Task objective:
Look for the line that has "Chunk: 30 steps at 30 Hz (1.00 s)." in the material below; please repeat it and every line after it, exactly, up to and including the line that has "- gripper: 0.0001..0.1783", and nothing else.

Input:
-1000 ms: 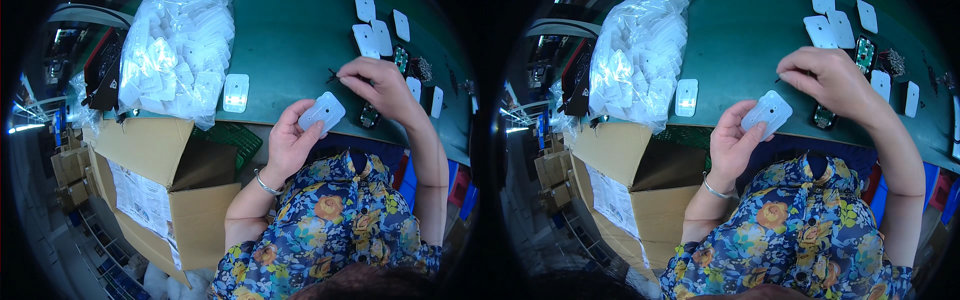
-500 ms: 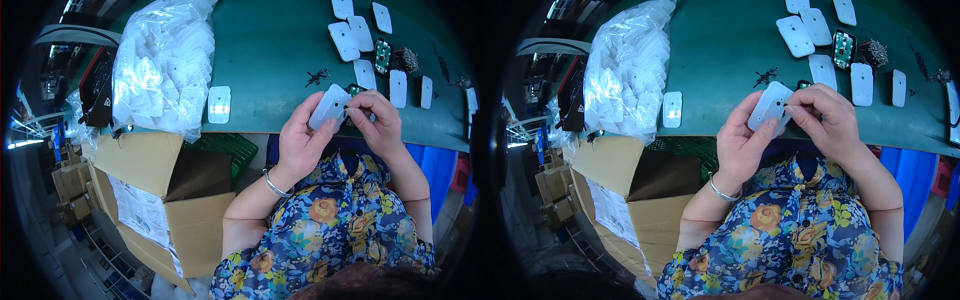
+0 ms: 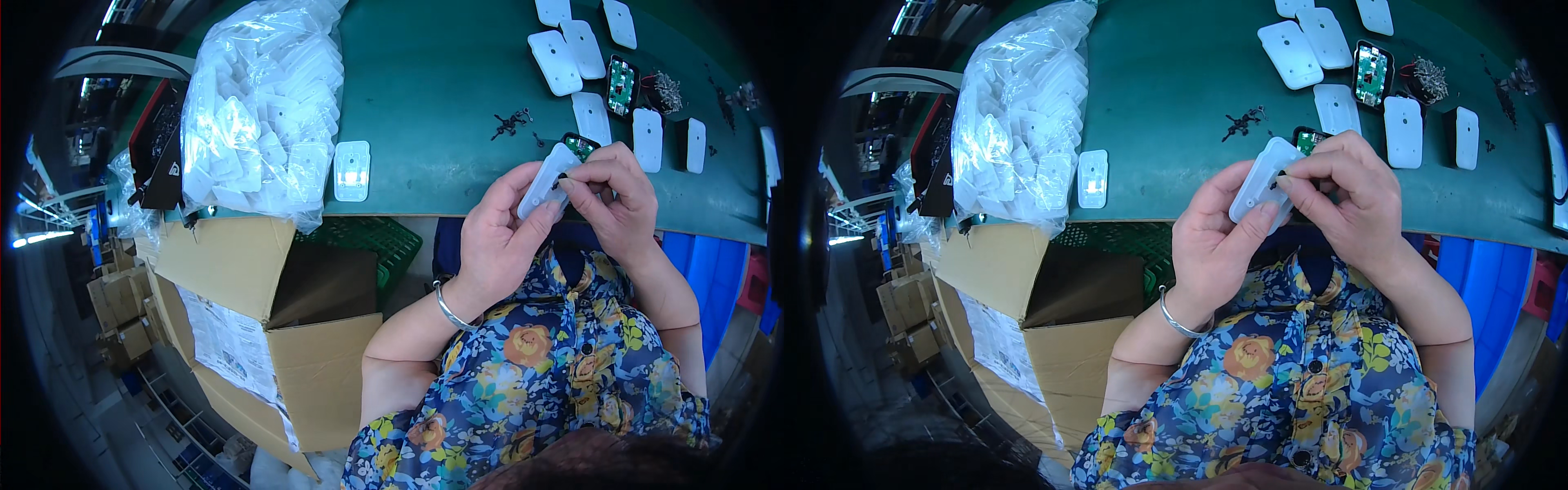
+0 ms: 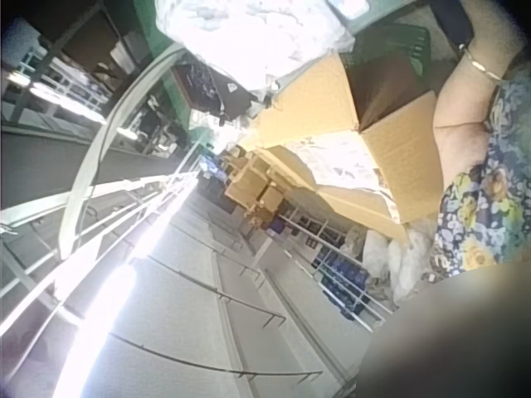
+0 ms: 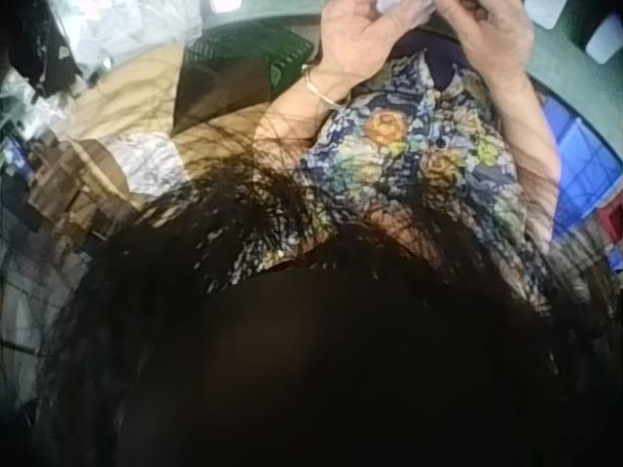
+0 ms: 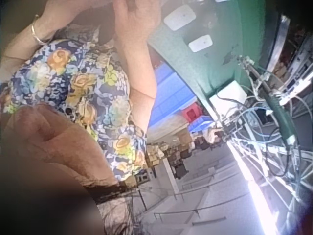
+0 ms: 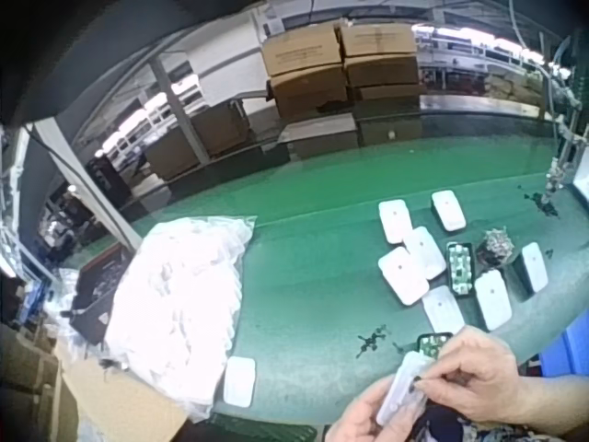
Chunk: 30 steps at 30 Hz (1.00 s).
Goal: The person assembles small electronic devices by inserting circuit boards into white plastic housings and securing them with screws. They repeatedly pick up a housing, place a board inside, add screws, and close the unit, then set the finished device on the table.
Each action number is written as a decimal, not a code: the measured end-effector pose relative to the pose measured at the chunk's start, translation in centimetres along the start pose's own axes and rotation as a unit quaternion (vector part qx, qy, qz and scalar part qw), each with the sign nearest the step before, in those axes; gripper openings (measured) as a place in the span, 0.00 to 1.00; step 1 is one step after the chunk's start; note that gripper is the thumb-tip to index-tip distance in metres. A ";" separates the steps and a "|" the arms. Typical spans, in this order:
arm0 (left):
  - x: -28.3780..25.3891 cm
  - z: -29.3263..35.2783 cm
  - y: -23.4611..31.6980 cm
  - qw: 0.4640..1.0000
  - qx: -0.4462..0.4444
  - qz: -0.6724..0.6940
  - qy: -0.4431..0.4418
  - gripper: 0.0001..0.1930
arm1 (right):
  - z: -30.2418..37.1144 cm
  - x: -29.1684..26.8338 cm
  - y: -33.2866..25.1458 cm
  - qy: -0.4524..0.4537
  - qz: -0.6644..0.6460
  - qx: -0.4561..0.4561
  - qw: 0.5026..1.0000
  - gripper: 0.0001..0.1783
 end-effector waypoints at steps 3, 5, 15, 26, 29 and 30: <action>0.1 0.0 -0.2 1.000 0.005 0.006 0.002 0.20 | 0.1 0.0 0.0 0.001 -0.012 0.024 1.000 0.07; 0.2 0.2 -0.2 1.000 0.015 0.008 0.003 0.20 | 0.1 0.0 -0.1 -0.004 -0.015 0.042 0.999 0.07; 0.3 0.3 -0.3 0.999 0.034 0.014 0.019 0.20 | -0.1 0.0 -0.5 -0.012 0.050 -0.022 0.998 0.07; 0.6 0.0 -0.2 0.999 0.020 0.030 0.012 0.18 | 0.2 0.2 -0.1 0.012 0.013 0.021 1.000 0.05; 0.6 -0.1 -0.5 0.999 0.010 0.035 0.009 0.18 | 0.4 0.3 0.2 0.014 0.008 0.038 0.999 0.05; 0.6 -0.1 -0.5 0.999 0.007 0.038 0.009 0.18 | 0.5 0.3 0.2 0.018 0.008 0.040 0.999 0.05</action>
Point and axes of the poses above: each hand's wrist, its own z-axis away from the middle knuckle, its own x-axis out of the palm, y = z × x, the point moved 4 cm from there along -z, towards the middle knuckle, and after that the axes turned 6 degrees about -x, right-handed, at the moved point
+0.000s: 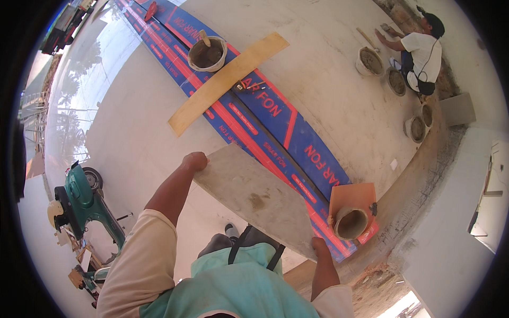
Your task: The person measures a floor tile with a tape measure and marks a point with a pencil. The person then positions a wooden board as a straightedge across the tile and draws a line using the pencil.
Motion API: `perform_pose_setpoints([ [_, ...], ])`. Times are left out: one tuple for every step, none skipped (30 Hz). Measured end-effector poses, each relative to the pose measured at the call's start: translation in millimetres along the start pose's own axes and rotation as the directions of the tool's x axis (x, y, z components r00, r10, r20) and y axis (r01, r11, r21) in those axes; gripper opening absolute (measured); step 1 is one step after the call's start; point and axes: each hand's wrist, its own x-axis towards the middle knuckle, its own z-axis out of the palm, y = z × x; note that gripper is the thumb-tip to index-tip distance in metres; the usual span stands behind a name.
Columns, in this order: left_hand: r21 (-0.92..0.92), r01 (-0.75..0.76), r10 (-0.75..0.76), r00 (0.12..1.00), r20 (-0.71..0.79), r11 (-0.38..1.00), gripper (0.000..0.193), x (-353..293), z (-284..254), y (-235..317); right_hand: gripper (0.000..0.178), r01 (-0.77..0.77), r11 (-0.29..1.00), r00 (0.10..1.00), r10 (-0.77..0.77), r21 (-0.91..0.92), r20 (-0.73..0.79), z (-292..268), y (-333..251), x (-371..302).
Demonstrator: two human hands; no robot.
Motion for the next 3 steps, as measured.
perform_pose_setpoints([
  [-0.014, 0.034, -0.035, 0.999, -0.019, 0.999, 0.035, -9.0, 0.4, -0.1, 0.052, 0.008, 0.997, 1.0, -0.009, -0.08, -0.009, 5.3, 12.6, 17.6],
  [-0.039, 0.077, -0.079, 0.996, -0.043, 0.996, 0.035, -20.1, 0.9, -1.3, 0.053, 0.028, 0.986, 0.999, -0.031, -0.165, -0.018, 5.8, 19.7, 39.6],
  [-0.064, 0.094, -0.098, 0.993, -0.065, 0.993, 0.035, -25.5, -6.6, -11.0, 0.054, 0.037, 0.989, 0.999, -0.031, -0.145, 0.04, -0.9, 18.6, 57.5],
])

Solution to the exercise:
Chunk: 30 steps at 30 Hz (1.00 s).
Goal: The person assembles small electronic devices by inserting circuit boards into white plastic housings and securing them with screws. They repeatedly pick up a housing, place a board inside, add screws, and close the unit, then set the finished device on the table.
Each action number is written as a decimal, not a code: the measured end-effector pose relative to the pose measured at the chunk's start, translation in centimetres along the start pose's own axes and rotation as a unit quaternion (vector part qx, qy, qz and scalar part qw), each with the sign nearest the step before, in those axes; gripper openings (measured) as a place in the span, 0.00 to 1.00; step 1 is one step after the chunk's start; note that gripper is the thumb-tip to index-tip distance in metres. A ";" separates the steps and a "|" the arms. Typical spans, in this order:
arm0 (left):
  - x: -28.3780..25.3891 cm
  - z: -29.3263..35.2783 cm
  - y: -23.4611..31.6980 cm
  - qw: 0.4640..1.0000
  - qx: -0.4462..0.4444
  - qz: -0.6724..0.6940
  - qy: -0.4431..0.4418
  - gripper: 0.0001..0.1930
arm1 (right):
  - z: -30.2418..37.1144 cm
  - x: -29.1684..26.8338 cm
  - y: -33.2866..25.1458 cm
  - qy: -0.4524..0.4537
  - qz: -0.6644..0.6460
  - qx: -0.4561..0.4561
  - qw: 0.5026..1.0000
  - gripper: 0.0001..0.1783

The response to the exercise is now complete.